The SCR and DCR don't change. I am unsure what you are getting at, but both the SCR and DCR are based on fixed engine mechanical measurements.

Yes. We are on the same page here. I am getting at what you called "Dynamic BOOST Compression Ratio". What is it and how does it differ from the DCR you and I just spoke of?

I understand that there are many variables, but I don't think it is at all accurate to say that you can not isolate one of many variables and then affect a system by changing it. Sure there are things to take into consideration if you are trying to exactly calculate some kind of efficiency figure for the system, but you CAN adjust one thing while keeping everything else the same and look for trends. If all things are kept the same and you ONLY change the DCR, you will gain more efficiency. The same amount of air and fuel in the same volume ignited at a higher pressure will burn more completely and efficiently. Are we in disagreement?

 

[Talyn]

Yes. We are on the same page here. I am getting at what you called "Dynamic BOOST Compression Ratio". What is it and how does it differ from the DCR you and I just spoke of?

Its the calculated compression ratio with boost figured in. I can't find the equation I am looking for(I believe I let someone borrow the book I reference for that), but there is this calc: http://www.wallaceracing.com/dynamic-cr.php

However, I'm not sure it gives an acceptable result because I believe it uses this equation (Boost/14.7)+1))CR

If all things are kept the same and you ONLY change the DCR, you will gain more efficiency. The same amount of air and fuel in the same volume ignited at a higher pressure will burn more completely and efficiently.

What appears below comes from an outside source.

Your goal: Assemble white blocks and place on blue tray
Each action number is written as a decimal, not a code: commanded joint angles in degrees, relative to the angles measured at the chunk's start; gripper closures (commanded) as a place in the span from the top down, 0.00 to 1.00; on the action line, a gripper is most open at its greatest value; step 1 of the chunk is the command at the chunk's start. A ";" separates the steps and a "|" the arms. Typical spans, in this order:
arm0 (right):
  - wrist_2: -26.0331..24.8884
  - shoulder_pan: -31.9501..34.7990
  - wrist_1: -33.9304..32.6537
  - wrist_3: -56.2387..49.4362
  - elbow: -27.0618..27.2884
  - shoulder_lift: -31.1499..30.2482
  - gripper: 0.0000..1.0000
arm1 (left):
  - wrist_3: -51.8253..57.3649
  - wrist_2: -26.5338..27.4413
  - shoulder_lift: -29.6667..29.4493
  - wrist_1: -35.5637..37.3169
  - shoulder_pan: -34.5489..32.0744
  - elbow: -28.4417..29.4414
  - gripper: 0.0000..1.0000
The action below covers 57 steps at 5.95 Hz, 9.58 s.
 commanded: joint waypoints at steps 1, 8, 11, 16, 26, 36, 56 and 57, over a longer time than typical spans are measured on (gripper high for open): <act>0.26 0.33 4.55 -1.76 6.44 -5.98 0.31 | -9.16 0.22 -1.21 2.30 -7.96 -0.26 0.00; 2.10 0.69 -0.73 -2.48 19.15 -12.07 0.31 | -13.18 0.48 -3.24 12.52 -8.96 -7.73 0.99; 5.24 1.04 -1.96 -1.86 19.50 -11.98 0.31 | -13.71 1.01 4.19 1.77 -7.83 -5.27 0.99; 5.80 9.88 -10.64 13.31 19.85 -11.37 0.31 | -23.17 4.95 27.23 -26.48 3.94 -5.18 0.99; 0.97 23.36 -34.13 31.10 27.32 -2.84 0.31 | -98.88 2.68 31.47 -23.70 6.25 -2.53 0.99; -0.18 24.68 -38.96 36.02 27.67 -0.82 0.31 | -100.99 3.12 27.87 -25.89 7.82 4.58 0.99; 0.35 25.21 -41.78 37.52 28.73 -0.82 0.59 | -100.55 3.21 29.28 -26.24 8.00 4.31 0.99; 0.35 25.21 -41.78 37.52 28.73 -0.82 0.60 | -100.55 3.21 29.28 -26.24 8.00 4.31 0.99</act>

Yes, generally that can be said.

 

[Talyn]

Now here is an example of why using DCR to equate efficiency isn't good. Take two cams. The Jeep 96-04 with a IVC of 60.9* and the Lunati 63503 with an IVC of 60*. That .9* isn't enough to effect the DCR much. So, they have nearly the same DCR on the same engine.

However, these cams are very different. The Jeep 96-04 has durations of 253/259, lift of .408"/.414", ICA of 107.5* and LCA of 110*. The Lunati has durations of 268/276, lift of .527"/.547", ICA of 106* and LCA of 110*. And they have very different power curves.

 

[child9]

Keep looking! I just emailed John to ask him to explain that calculator a bit ago.

As far as the equation goes...I need to understand what it is saying. Let's see...

Boost divided by 14.7 is in units (PSIG/PSIA). Then we +1.

If we run 7.5 psi of boost we have (7.5/14.7) +1 = 1.51. 7.5 is about a half an atm and 14.7 is about a whole atm...so this is saying we now have 151% atmosphere (in the chamber). Units cancel (psi/psi=1)

Multiplying that by the CR gives a number, sure, but what does that number mean? It is unitless like the CR, thus must be a ratio also and therefore unit-less.

A CR of 9:1 times 1.51 = 13.59:1, so we have a new CR? Unless that is supposed to represent the equivalent N/A CR that you would have to run to get the same cylinder pressure at TDC then I don't yet know what that is saying. I suspect that is part of a larger calculation and is "converting" the booster cylinder pressure at TDC into it's N/A equivalent in order to plug this value in to some other formula. O-Gauge, can you confirm this? What am I doing wrong?